> Exercise details: The line containing "stainless steel pan: x=158" marks the start; return it and every line after it in the listing below, exactly, through the last.
◇ ◇ ◇ ◇ ◇ ◇ ◇
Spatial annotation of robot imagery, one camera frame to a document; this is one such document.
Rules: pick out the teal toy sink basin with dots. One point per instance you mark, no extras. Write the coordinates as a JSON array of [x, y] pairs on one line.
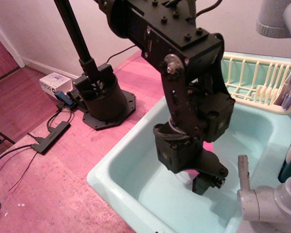
[[186, 189]]

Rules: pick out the black usb hub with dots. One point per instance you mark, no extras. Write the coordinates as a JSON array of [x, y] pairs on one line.
[[44, 144]]

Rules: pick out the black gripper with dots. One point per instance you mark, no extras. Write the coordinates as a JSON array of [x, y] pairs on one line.
[[179, 152]]

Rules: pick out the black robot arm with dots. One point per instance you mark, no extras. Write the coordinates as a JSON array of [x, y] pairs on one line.
[[189, 61]]

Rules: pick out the pink plastic cup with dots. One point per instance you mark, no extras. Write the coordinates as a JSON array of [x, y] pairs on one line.
[[208, 145]]

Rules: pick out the white cardboard box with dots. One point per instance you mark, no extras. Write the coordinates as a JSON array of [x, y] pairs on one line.
[[55, 82]]

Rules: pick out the blue clamp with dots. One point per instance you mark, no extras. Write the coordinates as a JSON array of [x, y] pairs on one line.
[[61, 96]]

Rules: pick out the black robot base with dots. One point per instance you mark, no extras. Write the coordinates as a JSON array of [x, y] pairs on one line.
[[107, 107]]

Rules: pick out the cream dish drying rack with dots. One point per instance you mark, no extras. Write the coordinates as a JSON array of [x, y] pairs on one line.
[[256, 81]]

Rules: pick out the grey toy faucet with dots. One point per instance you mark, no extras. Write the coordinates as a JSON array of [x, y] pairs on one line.
[[264, 209]]

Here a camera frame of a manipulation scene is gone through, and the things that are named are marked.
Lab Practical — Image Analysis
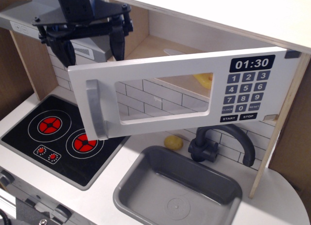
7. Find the wooden toy kitchen cabinet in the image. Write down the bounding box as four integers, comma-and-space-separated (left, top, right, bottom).
9, 0, 311, 199

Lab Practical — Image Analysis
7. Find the yellow handled toy knife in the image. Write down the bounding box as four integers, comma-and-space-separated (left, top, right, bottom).
163, 49, 213, 89

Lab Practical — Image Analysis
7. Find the yellow toy potato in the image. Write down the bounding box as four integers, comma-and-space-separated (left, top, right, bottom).
164, 135, 184, 151

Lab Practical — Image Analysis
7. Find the dark grey toy faucet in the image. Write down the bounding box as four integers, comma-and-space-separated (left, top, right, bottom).
188, 123, 256, 167

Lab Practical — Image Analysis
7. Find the grey toy range hood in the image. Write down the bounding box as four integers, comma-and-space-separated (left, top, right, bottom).
0, 0, 112, 65

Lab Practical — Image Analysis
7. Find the grey toy sink basin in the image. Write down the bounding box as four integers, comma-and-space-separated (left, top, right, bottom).
113, 146, 242, 225

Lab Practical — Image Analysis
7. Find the black toy stovetop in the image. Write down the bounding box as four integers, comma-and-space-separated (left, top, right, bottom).
0, 95, 128, 190

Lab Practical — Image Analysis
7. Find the white toy microwave door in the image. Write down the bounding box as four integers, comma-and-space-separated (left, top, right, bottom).
69, 47, 301, 140

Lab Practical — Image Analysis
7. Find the grey toy oven front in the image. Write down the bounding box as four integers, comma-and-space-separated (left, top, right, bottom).
0, 168, 92, 225

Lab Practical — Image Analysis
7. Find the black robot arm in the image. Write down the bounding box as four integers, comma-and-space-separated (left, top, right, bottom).
32, 0, 133, 67

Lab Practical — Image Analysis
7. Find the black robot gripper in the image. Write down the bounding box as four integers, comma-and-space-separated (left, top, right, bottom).
32, 0, 133, 68

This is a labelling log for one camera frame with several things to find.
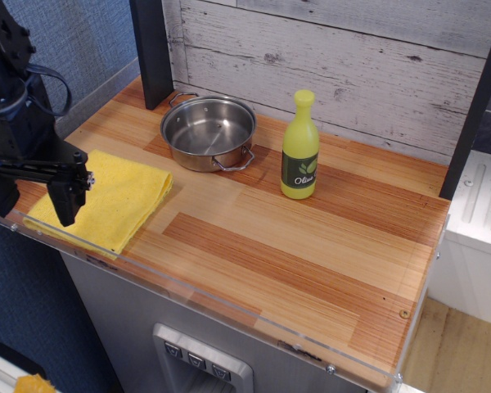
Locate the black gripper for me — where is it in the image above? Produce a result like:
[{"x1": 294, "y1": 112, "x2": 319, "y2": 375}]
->
[{"x1": 0, "y1": 74, "x2": 95, "y2": 227}]

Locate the stainless steel pot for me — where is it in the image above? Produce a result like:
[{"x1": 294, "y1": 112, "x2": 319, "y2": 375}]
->
[{"x1": 160, "y1": 93, "x2": 257, "y2": 173}]

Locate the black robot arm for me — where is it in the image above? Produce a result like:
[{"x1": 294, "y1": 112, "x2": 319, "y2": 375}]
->
[{"x1": 0, "y1": 1, "x2": 94, "y2": 227}]

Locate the yellow folded cloth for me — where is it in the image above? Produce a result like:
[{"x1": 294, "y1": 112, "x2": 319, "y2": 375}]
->
[{"x1": 23, "y1": 150, "x2": 173, "y2": 260}]

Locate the orange yellow object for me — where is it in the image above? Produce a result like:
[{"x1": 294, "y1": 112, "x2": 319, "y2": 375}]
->
[{"x1": 13, "y1": 374, "x2": 56, "y2": 393}]

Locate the silver dispenser button panel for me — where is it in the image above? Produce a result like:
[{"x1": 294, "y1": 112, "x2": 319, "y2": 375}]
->
[{"x1": 153, "y1": 323, "x2": 255, "y2": 392}]

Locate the yellow olive oil bottle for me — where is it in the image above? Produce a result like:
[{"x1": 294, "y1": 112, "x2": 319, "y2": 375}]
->
[{"x1": 281, "y1": 89, "x2": 319, "y2": 200}]

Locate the clear acrylic table guard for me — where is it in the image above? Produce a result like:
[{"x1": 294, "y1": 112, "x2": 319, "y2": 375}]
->
[{"x1": 0, "y1": 202, "x2": 452, "y2": 393}]

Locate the white toy sink unit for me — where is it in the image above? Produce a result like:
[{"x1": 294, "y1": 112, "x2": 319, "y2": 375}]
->
[{"x1": 427, "y1": 151, "x2": 491, "y2": 323}]

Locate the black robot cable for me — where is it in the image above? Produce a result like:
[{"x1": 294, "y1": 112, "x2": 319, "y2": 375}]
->
[{"x1": 24, "y1": 63, "x2": 73, "y2": 118}]

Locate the dark left shelf post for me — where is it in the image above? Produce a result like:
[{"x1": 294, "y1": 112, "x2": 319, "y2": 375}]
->
[{"x1": 129, "y1": 0, "x2": 173, "y2": 110}]

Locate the dark shelf post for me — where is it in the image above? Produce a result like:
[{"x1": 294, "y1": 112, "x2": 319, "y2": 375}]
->
[
  {"x1": 439, "y1": 48, "x2": 491, "y2": 201},
  {"x1": 129, "y1": 0, "x2": 173, "y2": 110}
]

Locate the dark right shelf post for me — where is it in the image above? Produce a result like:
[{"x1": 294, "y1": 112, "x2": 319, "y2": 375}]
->
[{"x1": 439, "y1": 48, "x2": 491, "y2": 201}]

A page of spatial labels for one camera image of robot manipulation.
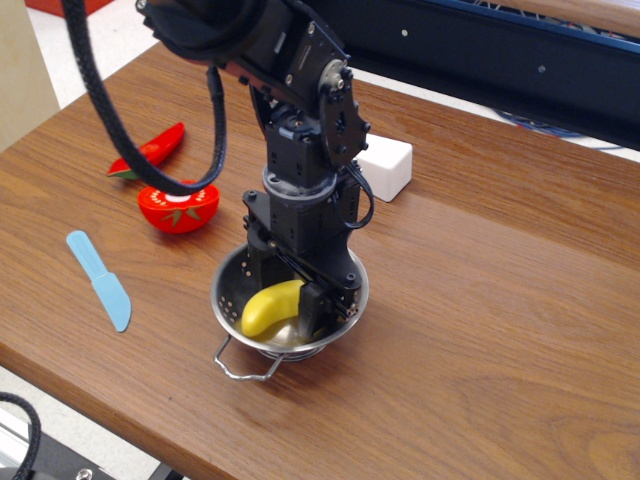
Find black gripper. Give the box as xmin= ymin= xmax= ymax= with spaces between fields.
xmin=243 ymin=167 xmax=362 ymax=339

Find yellow toy banana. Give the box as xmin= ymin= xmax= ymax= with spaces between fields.
xmin=241 ymin=279 xmax=305 ymax=337

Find steel colander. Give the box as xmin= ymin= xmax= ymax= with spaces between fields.
xmin=210 ymin=244 xmax=369 ymax=381

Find red toy tomato half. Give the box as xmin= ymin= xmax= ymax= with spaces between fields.
xmin=137 ymin=185 xmax=220 ymax=234

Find white salt shaker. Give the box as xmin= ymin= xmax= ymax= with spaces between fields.
xmin=356 ymin=134 xmax=413 ymax=203

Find light blue toy knife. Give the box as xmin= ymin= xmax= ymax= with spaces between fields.
xmin=66 ymin=230 xmax=132 ymax=333

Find red toy chili pepper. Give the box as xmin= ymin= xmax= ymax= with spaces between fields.
xmin=107 ymin=122 xmax=185 ymax=180

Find black base with screw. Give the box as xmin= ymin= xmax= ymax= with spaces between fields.
xmin=34 ymin=433 xmax=124 ymax=479

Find beige cabinet panel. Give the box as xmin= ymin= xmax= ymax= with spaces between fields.
xmin=0 ymin=0 xmax=59 ymax=150

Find red box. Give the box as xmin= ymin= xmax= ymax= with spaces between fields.
xmin=24 ymin=0 xmax=112 ymax=18

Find blue cables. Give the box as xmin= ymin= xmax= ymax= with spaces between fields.
xmin=492 ymin=108 xmax=640 ymax=154

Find black metal frame rail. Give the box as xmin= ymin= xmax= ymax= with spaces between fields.
xmin=310 ymin=1 xmax=639 ymax=149

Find black braided cable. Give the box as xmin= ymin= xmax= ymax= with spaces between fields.
xmin=0 ymin=0 xmax=229 ymax=480

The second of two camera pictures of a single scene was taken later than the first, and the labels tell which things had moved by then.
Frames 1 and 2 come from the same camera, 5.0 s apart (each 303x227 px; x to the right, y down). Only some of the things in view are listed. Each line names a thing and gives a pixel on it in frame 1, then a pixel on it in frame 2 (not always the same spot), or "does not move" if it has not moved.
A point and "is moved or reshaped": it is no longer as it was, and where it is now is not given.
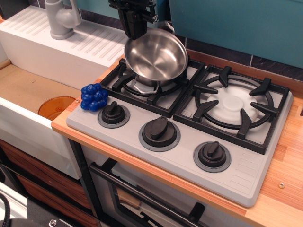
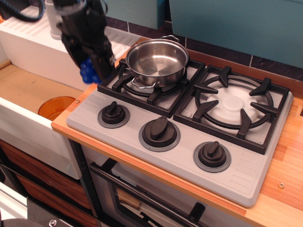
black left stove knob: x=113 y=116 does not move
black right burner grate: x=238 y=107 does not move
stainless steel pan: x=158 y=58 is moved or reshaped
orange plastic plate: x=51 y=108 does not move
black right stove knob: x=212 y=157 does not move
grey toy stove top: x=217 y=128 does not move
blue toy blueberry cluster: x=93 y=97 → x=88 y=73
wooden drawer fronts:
◇ ◇ ◇ ◇ ◇ ◇ ◇
> Task output:
stainless steel pan: x=158 y=58 is moved or reshaped
orange plastic plate: x=51 y=108 does not move
black right stove knob: x=212 y=157 does not move
grey toy stove top: x=217 y=128 does not move
blue toy blueberry cluster: x=93 y=97 → x=88 y=73
wooden drawer fronts:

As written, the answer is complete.